§ **WHAT NEEDS TO BE DONE**: Please copy out the full listing that follows exactly; no picture belongs in the copy.
[[ DATA, beginning ]]
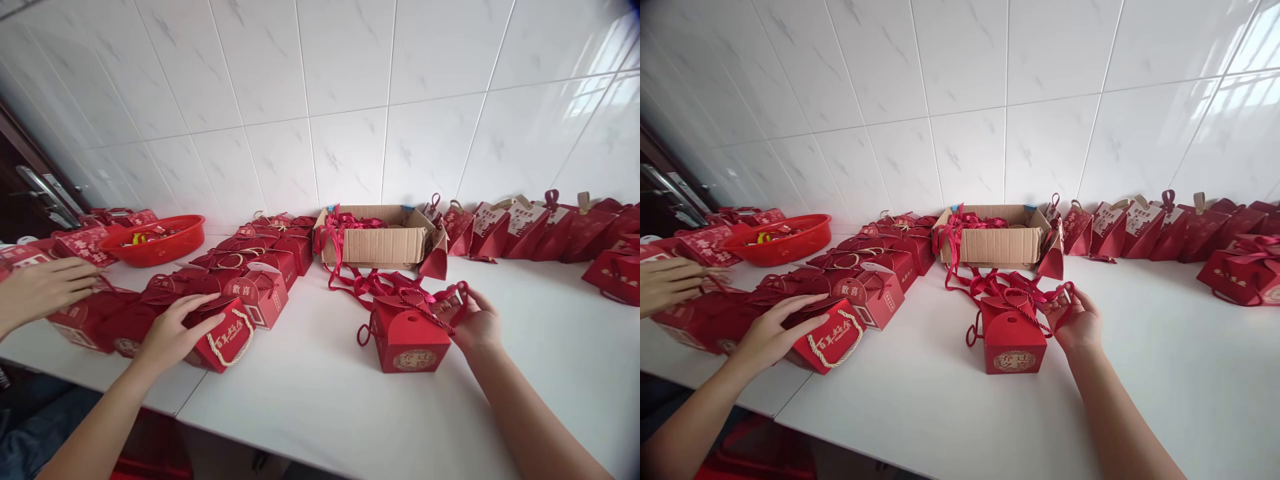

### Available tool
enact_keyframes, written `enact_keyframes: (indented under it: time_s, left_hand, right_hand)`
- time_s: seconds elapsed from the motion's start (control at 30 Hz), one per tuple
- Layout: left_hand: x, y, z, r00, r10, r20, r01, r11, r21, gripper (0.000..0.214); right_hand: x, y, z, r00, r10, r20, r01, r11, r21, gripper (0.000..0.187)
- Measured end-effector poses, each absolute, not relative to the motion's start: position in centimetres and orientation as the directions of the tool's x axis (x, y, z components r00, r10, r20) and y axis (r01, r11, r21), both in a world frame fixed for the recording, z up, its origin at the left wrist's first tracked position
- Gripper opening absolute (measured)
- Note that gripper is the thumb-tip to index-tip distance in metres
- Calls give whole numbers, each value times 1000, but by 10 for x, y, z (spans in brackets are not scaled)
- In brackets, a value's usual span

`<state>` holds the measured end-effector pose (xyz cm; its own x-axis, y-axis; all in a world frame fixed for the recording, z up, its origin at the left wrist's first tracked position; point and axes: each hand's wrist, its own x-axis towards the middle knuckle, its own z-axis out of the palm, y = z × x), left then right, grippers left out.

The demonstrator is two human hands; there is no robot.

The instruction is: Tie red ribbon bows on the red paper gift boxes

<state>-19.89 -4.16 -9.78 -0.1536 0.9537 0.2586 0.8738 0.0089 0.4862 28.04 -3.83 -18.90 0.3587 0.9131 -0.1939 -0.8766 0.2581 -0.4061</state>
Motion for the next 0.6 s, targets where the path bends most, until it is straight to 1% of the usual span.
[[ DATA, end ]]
§ **ANSWER BOX**:
### Available tool
enact_keyframes, written `enact_keyframes: (indented under it: time_s, left_hand, right_hand)`
- time_s: seconds elapsed from the motion's start (control at 30 Hz), one per tuple
- Layout: left_hand: x, y, z, r00, r10, r20, r01, r11, r21, gripper (0.000..0.214); right_hand: x, y, z, r00, r10, r20, r01, r11, r21, gripper (0.000..0.187)
- Measured end-effector poses, each absolute, not relative to the motion's start: position in centimetres and orientation as the directions of the tool's x axis (x, y, z components r00, r10, r20) and y axis (r01, r11, r21), both in a world frame fixed for the recording, z up, its origin at the left wrist's first tracked position
- Gripper opening absolute (measured)
- Note that gripper is the thumb-tip to index-tip distance in metres
- Calls give whole numbers, each value times 1000, but by 10 for x, y, z (spans in brackets are not scaled)
- In brackets, a value's usual span

`<state>` holds the measured end-effector pose (xyz cm; its own x-axis, y-axis; all in a world frame fixed for the recording, z up, its origin at the left wrist's first tracked position; point and axes: each hand's wrist, its own x-axis towards the middle knuckle, its own z-axis out of the palm, y = z × x), left then right, grippers left out.

The demonstrator is two human hands; there is no robot.

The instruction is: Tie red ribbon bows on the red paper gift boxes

<state>-19.89 -4.16 -9.78 -0.1536 0.9537 0.2586 0.8738 0.0089 0.4862 28.04 -3.83 -18.90 0.3587 0.9131 -0.1939 -0.8766 0.2581 -0.4061</state>
Motion for the next 0.6 s, targets where the path bends most, until it is straight to 1% of the usual span.

No additional response is required.